> **Work instruction**
Repeat the whole listing below, word for word.

> **Dataset extract**

------------------------------------------------------------------------

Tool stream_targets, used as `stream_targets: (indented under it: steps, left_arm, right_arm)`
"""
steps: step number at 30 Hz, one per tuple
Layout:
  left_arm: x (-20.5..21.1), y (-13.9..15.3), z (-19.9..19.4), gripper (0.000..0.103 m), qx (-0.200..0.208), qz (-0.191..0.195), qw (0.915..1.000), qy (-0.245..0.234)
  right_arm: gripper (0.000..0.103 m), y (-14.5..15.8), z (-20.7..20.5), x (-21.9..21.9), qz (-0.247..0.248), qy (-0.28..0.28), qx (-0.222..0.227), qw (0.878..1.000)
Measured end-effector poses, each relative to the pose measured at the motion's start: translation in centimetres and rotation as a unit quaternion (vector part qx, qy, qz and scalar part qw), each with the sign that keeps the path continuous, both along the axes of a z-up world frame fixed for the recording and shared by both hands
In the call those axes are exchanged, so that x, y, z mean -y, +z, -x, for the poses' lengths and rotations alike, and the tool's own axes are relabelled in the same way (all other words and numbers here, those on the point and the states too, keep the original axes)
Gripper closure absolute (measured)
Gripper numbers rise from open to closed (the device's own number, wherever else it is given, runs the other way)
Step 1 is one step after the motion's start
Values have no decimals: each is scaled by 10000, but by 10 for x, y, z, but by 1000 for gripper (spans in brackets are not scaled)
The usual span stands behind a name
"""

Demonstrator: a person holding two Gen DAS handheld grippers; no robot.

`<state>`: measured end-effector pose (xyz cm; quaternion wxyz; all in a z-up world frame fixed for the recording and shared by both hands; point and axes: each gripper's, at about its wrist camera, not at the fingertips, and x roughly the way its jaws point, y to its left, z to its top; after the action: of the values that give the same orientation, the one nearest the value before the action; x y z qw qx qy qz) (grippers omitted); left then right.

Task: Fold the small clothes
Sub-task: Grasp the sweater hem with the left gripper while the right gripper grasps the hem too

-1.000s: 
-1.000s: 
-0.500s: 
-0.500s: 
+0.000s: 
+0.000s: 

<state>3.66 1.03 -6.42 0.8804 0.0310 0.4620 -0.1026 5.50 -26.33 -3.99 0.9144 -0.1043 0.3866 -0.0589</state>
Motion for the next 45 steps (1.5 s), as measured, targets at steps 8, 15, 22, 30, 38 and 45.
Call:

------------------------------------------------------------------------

> **Answer to this problem**
Tool stream_targets, used as `stream_targets: (indented under it: steps, left_arm, right_arm)`
"""
steps: step number at 30 Hz, one per tuple
Layout:
  left_arm: x (-20.5..21.1), y (-13.9..15.3), z (-19.9..19.4), gripper (0.000..0.103 m), qx (-0.200..0.208), qz (-0.191..0.195), qw (0.915..1.000), qy (-0.245..0.234)
  right_arm: gripper (0.000..0.103 m), y (-14.5..15.8), z (-20.7..20.5), x (-21.9..21.9), qz (-0.247..0.248), qy (-0.28..0.28), qx (-0.222..0.227), qw (0.878..1.000)
Measured end-effector poses, each relative to the pose measured at the motion's start: translation in centimetres and rotation as a unit quaternion (vector part qx, qy, qz and scalar part qw), each with the sign that keeps the path continuous, both along the axes of a z-up world frame fixed for the recording and shared by both hands
In the call those axes are exchanged, so that x, y, z mean -y, +z, -x, for the poses' lengths and rotations alike, and the tool's own axes are relabelled in the same way (all other words and numbers here, those on the point and the states too, keep the original axes)
Gripper closure absolute (measured)
Gripper numbers rise from open to closed (the device's own number, wherever else it is given, runs the other way)
Step 1 is one step after the motion's start
Values have no decimals: each is scaled by 10000, but by 10 for x, y, z, but by 1000 for gripper (spans in brackets are not scaled)
The usual span stands behind a name
"""

Demonstrator: a person holding two Gen DAS handheld grippers; no robot.

`<state>`: measured end-effector pose (xyz cm; quaternion wxyz; all in a z-up world frame fixed for the recording and shared by both hands; point and axes: each gripper's, at about its wrist camera, not at the fingertips, and x roughly the way its jaws point, y to its left, z to its top; after the action: of the values that give the same orientation, the one nearest the value before the action; x y z qw qx qy qz) (grippers omitted); left then right.

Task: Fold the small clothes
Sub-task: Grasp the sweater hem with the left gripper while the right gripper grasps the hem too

-1.000s: 
-1.000s: 
-0.500s: 
-0.500s: 
+0.000s: 
+0.000s: 

<state>3.66 1.03 -6.42 0.8804 0.0310 0.4620 -0.1026 5.50 -26.33 -3.99 0.9144 -0.1043 0.3866 -0.0589</state>
Motion for the next 45 steps (1.5 s), as measured, targets at steps 8, 15, 22, 30, 38 and 45.
Call:

The response to this exercise is done.